In the Q&A session at the end of the event, Sabina responded to a question about  some studies early in the pandemic that reported higher levels of trust in data sharing with big-tech companies like Apple and Google. She pointed out that this may have been because people did not perceive this to be sharing ‘additional’ data with companies that already hold large amounts of data.

Sabina also noted that this was different in different countries – in Denmark, for example, attempts to share data with the public-health authority were much more successful. Sabina noted that when contact-tracing systems were set up in collaboration with tech companies, they were separate from the public-health system, and so the signals from the contact-tracing system were not of much use because they did not interact with the rest of the system. In contrast, in France, for example, where a lot of effort was put into supporting people who received notifications, this was associated with higher levels of trust in the longer run, because the notifications from the contract-tracing system had an impact on peoples’ lives.

Asked whether the current regulatory and enforcement system ensures that data use – by public or private sector – is fit for purpose and trustworthy, Cori pointed out that this is contextual and can be very localised. Neither trust nor governance may scale well, she said, and perhaps ‘there is something to be said for trying to produce something that is a bit more locally responsible,’ perhaps a structure that can be more responsive than central government, that gives researchers and planners what they need in terms of health data, but that has democratic assent and can command public confidence. She warned that there are contexts in which trust in both public and private institutions is running pretty low.

Pye also talked about localisation. He noted that he works on data science, but reports to a political portfolio on community leadership and community engagement. It’s the right thing to do, he said, because his data supports outreach work, and so he reports to a local, accountable, political member, which adds a layer of scrutiny and responsibility compared to outsourcing to the private sector. He said that resident surveys tend to find that people are positive about the place where they live but negative about the council, but that in fact local authorities are responsible for place-shaping – if you like living in a place, you like what the council has done. He noted that collective action at a local level can build community cohesion – and that this has gotten stronger as a result of the pandemic.

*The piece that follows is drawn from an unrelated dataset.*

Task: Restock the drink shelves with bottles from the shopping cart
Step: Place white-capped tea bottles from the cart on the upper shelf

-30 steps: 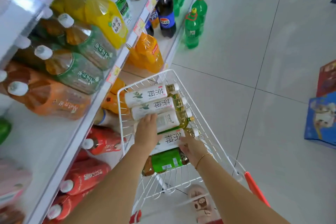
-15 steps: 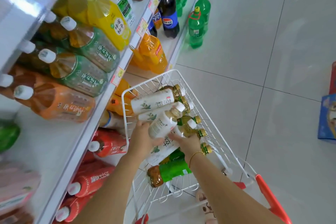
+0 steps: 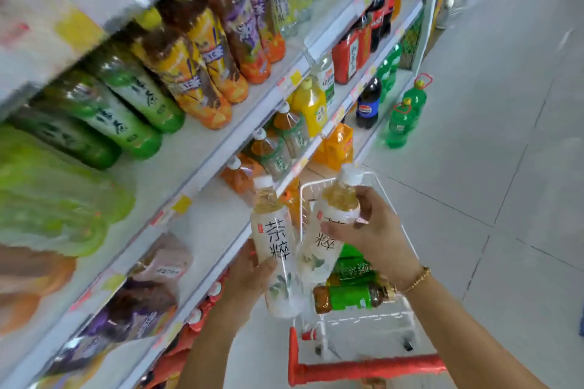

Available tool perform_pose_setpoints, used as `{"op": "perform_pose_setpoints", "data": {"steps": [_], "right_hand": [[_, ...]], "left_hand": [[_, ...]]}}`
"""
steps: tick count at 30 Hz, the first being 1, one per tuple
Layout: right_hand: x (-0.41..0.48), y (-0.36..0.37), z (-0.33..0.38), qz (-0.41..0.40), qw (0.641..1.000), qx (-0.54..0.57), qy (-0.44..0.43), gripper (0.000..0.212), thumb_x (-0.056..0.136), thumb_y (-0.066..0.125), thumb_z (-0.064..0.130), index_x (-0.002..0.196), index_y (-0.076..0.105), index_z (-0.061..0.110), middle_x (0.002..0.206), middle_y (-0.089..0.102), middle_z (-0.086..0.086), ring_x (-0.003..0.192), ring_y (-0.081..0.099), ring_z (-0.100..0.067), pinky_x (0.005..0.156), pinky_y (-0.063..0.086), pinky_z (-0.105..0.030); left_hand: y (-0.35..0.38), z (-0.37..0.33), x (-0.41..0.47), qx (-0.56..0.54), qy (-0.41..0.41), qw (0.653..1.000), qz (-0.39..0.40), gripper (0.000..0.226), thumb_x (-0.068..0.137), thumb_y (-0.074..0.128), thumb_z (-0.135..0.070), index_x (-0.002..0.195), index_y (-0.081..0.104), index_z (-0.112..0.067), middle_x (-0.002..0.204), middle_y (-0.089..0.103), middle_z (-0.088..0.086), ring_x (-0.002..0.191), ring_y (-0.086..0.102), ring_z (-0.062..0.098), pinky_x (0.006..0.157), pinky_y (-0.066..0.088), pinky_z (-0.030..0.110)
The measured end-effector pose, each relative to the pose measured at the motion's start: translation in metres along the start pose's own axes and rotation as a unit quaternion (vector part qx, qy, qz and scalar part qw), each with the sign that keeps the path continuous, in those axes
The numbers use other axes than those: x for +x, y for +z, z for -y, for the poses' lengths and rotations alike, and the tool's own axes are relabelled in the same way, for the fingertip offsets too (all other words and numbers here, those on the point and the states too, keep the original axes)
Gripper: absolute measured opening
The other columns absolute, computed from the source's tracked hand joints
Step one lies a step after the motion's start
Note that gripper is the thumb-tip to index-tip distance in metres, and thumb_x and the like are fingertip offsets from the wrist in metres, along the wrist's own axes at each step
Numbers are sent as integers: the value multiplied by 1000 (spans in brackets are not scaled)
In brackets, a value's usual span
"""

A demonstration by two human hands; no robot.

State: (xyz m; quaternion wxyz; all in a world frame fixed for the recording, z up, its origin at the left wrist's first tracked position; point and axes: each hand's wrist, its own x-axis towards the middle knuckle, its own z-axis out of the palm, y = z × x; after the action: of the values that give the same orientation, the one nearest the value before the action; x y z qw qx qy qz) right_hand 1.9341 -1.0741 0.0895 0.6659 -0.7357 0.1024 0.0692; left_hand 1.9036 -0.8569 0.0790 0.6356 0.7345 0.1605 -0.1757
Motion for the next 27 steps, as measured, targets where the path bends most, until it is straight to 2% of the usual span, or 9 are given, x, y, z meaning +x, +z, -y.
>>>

On what good practices the UK can learn from other countries, Edward pointed out that the UK, by and large, is world-leading in ethical and innovative health research, and that this is precisely because of a strong regulatory framework. This in turn supports and sustains public trust.

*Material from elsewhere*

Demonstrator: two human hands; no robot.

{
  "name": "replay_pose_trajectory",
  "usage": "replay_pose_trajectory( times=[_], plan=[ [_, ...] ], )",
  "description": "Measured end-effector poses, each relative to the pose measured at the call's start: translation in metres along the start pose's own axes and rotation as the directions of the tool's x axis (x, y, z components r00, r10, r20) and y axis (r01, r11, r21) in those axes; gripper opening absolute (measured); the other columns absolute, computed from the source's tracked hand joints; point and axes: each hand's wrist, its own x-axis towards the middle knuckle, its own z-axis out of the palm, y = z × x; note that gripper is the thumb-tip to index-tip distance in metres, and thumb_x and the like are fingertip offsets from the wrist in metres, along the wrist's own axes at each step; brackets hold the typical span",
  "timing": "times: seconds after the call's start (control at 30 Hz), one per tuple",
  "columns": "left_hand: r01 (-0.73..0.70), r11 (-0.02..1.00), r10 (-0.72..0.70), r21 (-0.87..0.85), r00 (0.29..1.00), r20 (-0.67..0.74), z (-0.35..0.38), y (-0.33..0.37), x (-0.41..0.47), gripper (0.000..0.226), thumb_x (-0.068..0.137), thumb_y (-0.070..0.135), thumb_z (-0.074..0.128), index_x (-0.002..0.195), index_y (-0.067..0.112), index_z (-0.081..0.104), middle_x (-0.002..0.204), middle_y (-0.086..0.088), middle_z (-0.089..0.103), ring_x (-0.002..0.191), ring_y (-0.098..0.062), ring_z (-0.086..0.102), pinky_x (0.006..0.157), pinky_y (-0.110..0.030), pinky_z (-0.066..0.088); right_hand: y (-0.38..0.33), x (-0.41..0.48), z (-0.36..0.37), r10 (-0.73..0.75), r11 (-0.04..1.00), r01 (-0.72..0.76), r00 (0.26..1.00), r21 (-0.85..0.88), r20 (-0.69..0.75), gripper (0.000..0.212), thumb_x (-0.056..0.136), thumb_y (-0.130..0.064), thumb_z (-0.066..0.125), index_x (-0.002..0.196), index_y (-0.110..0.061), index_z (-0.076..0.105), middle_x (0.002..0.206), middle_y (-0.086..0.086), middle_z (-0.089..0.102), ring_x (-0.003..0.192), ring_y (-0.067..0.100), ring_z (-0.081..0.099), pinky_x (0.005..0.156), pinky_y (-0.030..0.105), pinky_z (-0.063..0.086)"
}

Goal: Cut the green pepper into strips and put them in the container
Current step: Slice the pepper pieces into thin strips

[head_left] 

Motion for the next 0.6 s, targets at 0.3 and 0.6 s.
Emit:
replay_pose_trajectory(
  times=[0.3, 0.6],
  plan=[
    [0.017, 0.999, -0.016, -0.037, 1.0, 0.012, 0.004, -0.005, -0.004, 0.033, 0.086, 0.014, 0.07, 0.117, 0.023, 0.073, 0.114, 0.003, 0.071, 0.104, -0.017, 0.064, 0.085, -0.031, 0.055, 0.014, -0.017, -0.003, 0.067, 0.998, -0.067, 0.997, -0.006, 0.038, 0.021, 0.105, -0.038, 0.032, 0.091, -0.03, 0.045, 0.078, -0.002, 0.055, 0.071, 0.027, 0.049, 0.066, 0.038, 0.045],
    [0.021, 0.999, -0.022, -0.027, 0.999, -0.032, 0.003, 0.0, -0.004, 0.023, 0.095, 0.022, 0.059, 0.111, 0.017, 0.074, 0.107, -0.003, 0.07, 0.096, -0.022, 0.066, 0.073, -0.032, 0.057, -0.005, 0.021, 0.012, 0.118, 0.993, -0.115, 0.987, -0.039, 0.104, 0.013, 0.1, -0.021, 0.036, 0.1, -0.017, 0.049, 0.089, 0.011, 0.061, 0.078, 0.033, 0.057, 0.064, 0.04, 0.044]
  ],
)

The research regulatory framework might not be perfect, he said, but there are significant concerns for public trust if this framework is dismantled, including those regarding data-protection law. For large-scale research, the UK is fortunate to have a robust body in the and good regulation in the ICO as well as in the MHRA. There are challenges, however, in interpreting different legal systems, and working through these interpretations across institutions and the four nations, he said, but in general the UK has done an exceptional job and this is demonstrated in the research that has emerged during the COVID-19 pandemic. Consequently, he argued, the UK should keep pursuing improvements on this path, rather than searching for a ‘bold new approach’ and radical reforms to the regulatory framework, which might not be the best route forward and jeopardise the success demonstrated to date, including by damaging public trust in the research enterprise.